Project description:Protein methylation catalyzed by SAM-dependent methyltransferase represents a major PTM involved in important biological processes. Because methylation can occur on nitrogen, oxygen and sulfur centers and multiple methylation states exist on the nitrogen centers, methylproteome remains poorly documented. Here we present the methylation by isotope labeled SAM (MILS) strategy for a highly-confident analysis of the methylproteome of the SAM-auxotrophic Saccharomyces cerevisiae based on the online multidimensional μHPLC/MS/MS technology.

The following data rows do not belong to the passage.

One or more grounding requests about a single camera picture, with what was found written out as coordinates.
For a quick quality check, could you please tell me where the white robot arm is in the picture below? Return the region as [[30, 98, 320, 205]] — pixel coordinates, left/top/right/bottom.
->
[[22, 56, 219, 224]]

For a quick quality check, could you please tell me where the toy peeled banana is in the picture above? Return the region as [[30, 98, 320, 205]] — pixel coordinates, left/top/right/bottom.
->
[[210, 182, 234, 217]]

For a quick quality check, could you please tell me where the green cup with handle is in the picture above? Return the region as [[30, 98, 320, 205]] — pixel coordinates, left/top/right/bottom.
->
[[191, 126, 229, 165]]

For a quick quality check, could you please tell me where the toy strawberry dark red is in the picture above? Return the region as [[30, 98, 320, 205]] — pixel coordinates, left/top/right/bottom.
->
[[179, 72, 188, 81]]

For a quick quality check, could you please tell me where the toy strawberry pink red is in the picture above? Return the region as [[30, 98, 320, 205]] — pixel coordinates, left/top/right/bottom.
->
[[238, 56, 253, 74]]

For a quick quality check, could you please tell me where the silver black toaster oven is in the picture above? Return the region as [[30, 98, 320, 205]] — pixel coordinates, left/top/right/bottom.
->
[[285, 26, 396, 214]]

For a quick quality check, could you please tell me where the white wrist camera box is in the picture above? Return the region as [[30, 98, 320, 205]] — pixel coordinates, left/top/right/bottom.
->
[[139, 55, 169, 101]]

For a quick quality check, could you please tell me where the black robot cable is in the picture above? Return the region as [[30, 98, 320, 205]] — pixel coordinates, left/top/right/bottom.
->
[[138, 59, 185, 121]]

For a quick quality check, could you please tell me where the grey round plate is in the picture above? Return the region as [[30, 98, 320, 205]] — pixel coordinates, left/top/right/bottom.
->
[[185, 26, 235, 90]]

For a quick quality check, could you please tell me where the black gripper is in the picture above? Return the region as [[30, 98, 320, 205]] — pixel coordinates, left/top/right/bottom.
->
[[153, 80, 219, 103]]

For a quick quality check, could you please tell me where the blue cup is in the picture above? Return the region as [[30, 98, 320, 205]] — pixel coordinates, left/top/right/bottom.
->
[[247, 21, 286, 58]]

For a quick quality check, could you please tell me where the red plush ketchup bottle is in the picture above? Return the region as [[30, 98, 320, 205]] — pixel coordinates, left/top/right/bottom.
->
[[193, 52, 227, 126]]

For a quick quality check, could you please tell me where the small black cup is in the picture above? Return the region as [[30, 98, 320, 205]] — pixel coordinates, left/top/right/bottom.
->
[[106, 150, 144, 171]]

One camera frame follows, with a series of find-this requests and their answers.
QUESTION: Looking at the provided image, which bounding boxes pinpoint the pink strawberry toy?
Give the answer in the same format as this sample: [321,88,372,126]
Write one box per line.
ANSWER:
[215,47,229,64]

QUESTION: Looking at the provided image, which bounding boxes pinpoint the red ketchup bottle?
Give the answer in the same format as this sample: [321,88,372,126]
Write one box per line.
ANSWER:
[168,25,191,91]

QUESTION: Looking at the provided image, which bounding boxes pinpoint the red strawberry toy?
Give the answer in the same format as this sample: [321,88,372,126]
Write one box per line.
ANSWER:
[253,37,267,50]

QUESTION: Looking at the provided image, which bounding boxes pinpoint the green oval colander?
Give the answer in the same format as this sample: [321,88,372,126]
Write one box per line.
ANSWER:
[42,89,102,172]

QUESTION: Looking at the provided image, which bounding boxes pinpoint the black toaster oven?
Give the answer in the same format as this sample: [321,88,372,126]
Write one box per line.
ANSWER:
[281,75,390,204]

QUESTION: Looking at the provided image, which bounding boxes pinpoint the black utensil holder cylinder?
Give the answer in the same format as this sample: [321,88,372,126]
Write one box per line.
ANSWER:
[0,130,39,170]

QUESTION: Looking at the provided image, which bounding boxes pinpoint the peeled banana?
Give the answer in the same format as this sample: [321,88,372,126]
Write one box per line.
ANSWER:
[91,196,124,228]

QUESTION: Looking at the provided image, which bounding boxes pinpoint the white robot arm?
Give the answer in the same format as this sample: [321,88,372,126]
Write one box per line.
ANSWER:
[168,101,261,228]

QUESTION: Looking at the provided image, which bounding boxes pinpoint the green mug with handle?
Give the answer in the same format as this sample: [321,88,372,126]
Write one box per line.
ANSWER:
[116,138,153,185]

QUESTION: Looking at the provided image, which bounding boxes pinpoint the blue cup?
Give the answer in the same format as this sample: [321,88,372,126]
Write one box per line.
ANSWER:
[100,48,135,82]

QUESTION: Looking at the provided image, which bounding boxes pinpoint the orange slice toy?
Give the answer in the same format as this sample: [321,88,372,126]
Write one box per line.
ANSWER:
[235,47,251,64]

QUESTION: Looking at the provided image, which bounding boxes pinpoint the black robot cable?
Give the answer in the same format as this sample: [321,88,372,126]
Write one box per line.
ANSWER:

We identified 117 methylated proteins, containing 182 methylation events associated with 174 methylation sites. About 90% of these methylation events were previously unknown. Our results indicated, 1) over 6% of the yeast proteome are methylated, 2) the amino acid residue preference of protein methylation follows the order Lys >> Arg > Asp > Glu ≈ Gln ≈ Asp > His > Cys, 3) the methylation state on nitrogen center is largely exclusive, and 4) the methylated proteins are located mainly in nucleus/ribosome associated with translation/transcription and DNA/RNA processing. Our dataset is the most comprehensive methylproteome known-to-date of all living organisms, and should significantly contribute to the field of protein methylation and related research.